Wednesday, April 29, 2009

Perspective

When I was in labor with our daughters, the first who was born still 13 years ago this Saturday, although I obviously got through and did so without any pain medication either time, I remember thinking, "If this gets any worse, I am going to be in trouble." Both birth experiences were quick and relatively easy but they really weren't enjoyable. When I was in labor with Mas, my perspective had shifted and after each contraction I remember thinking, "Thank you God that this isn't so bad, thank you for being here with me every step of the way." The experience was nothing short of absolutely amazing.

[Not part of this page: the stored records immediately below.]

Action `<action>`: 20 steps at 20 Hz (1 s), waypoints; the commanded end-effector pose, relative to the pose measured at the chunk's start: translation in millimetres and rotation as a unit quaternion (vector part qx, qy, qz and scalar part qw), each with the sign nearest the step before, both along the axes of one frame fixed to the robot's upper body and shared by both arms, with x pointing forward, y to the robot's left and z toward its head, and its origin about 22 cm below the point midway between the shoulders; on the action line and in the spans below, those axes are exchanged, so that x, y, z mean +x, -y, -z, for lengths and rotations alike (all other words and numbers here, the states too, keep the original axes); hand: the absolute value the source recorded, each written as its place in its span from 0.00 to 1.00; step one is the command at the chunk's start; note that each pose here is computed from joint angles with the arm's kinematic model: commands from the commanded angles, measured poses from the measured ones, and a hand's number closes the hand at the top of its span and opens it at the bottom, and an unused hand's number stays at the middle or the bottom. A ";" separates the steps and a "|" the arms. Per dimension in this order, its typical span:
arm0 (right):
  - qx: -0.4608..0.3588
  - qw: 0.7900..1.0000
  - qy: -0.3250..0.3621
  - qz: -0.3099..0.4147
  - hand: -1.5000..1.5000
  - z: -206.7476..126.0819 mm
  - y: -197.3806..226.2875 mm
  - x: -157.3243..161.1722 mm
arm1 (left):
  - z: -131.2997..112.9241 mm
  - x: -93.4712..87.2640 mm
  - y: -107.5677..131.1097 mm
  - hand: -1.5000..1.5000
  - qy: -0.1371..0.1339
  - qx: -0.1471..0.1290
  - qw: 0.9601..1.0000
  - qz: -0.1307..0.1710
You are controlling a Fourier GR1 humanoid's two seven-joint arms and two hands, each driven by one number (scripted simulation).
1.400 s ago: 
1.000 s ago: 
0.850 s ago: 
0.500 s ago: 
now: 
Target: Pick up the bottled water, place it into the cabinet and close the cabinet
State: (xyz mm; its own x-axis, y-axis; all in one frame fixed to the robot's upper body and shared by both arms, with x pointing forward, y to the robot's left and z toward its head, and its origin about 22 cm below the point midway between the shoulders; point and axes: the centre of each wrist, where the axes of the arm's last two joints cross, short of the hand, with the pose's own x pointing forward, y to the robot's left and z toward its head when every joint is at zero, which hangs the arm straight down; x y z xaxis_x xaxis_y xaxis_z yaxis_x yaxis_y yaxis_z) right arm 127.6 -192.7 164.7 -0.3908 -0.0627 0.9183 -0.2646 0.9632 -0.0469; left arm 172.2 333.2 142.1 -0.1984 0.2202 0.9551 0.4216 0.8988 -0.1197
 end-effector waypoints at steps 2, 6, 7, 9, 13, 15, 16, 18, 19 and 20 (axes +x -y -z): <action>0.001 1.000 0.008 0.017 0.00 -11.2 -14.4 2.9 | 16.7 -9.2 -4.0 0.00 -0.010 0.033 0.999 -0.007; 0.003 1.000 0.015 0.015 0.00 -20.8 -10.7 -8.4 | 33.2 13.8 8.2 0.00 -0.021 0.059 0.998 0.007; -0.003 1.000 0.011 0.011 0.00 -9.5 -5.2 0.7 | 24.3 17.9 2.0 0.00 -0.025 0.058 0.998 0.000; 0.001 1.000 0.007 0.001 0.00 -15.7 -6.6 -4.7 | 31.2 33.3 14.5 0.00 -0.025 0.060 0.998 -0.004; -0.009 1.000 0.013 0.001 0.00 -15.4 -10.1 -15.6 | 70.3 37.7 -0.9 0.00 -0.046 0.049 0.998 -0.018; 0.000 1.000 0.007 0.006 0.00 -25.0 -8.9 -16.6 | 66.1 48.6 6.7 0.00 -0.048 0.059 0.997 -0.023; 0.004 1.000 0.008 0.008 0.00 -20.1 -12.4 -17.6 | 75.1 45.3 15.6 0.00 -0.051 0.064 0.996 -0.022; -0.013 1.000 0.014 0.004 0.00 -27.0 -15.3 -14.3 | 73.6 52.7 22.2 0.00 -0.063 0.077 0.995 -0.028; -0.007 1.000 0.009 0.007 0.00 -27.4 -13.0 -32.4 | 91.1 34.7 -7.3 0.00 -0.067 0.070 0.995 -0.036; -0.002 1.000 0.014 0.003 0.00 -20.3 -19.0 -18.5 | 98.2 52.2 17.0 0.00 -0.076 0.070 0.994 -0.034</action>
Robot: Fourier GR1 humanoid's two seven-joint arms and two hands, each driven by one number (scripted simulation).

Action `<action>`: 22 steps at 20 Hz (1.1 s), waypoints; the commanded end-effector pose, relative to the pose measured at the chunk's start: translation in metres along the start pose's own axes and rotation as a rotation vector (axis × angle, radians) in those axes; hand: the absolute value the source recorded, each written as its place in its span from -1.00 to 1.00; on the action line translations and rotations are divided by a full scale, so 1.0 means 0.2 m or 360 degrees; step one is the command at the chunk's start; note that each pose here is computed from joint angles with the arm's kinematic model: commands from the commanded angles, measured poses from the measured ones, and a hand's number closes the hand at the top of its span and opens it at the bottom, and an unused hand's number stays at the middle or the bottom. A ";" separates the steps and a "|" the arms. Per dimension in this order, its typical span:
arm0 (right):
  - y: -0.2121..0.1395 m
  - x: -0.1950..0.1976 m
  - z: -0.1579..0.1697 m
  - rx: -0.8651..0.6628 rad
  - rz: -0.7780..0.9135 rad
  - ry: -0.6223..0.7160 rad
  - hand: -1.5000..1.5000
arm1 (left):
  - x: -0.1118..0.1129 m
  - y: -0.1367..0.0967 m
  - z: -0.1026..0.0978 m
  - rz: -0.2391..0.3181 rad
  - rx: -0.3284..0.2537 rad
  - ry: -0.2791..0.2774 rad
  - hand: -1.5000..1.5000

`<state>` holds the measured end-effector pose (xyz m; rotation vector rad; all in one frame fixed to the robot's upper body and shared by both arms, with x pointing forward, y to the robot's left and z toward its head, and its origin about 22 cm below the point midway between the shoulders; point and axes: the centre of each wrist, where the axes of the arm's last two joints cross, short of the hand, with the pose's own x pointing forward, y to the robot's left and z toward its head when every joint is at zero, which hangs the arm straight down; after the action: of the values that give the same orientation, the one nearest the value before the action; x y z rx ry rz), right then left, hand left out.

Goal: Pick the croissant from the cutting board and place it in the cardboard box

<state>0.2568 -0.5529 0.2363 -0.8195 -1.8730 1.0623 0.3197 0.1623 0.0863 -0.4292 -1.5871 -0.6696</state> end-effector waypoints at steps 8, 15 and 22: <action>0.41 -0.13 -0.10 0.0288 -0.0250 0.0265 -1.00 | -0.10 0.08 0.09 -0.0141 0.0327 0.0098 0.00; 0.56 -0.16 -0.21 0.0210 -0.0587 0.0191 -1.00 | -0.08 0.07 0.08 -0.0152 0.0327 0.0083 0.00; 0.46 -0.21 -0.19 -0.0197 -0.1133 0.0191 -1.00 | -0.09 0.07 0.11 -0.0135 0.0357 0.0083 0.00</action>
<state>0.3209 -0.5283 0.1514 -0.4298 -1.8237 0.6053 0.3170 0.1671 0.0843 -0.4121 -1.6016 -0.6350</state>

When Mason died, and even still, so many refer to it as a loss. I think we have been conditioned to not say words like died or death and people just don't like the words because they make you feel bad. Losing and loss personally don't make me feel any better though. Mason died. He's not lost. He's not missing. I know where he is. Sometimes it's very hard to think of anything other than what I lost or don't have now, but I feel like staying in those thoughts too long dishonors how richly God blessed me by choosing me to be Mason's Mom, his incredible life, all that he gave and all that I do have because he was here, even if it was for a much shorter time than I had planned. Mason's physical absence from my life has left a crater. Walking through that crater hurts and sometimes it seems too deep and vast to navigate. When I shift my perspective and think, Thank you God for not leaving me here alone, thank you for showing me the way and for picking me up when I fall, thank you for giving me promise and hope", I have the strength to keep going, for I can do all things through Christ who strengthens me.

Perspective, it's all about where you are looking and what you are seeing.